All very well and good then, hypothesise that “Sleep=ImpairedAsDrunk“. Yeah, yeah, how can we objectively measure these results? How do we see them? How can we measure this? Experimentalism and scientific method have to lead to casuality; without proof, you’re nothing.
I actually had a great idea for a fatigue index. I forgot it promptly last night, but spelling and maths skills. You’re not quite as bad as drunk, but it makes a noticeable difference. I can personally tell when it’s time to shut it down; that’s typically 75% of any sleep I’ve had over the last 48 hours, with less than 16h total sleep, and about 90% with about 20h of sleep (but then I go into the explosive, mental-boom cycle which I need to cover).

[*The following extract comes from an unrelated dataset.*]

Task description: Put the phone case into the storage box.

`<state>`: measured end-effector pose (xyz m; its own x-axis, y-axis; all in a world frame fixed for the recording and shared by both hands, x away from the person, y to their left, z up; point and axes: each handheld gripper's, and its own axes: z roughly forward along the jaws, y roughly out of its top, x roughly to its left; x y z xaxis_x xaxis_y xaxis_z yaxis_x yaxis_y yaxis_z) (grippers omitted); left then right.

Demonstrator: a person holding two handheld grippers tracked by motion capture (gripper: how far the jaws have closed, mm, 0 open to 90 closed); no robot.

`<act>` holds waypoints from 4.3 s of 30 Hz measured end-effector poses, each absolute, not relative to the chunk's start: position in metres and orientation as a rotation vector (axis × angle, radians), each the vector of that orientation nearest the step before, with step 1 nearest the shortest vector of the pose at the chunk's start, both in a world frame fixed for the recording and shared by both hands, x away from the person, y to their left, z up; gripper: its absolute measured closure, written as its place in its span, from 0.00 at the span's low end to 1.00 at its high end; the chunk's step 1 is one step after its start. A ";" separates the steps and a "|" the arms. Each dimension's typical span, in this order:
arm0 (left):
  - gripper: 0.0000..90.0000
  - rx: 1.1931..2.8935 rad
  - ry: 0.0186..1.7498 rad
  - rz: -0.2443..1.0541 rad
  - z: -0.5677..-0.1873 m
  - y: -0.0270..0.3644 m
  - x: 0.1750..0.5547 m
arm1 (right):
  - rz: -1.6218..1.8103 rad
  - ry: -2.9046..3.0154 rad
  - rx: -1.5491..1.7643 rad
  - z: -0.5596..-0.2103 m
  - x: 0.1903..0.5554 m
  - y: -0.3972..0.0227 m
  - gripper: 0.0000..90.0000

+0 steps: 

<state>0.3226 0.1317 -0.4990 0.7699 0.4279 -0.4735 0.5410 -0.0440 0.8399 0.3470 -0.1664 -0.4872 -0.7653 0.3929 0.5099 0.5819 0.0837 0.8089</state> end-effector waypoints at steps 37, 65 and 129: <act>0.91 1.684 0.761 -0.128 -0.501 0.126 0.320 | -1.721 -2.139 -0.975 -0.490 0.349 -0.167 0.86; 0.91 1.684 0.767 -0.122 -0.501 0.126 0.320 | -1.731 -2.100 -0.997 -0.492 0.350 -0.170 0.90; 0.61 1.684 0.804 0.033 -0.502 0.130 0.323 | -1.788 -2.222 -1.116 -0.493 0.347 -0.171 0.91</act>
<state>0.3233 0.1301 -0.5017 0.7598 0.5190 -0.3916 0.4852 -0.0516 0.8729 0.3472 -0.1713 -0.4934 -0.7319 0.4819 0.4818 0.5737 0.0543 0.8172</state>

What I’m picking at here, is that fatigue is as much a problem as drunkeness, and for dividends to pay off, it needs to be treated like one. Sleepless nights have the same social-communicative effects as binge drinking (not as much on the health side; mental health is more severly impacted here). To achieve mobilisation proper, it has to be the first to go, because these little mental terrorists like driving my mind to insanity and killing all my strategists. And they’ve risen by my inaction; so too, will they be quashed by my actions.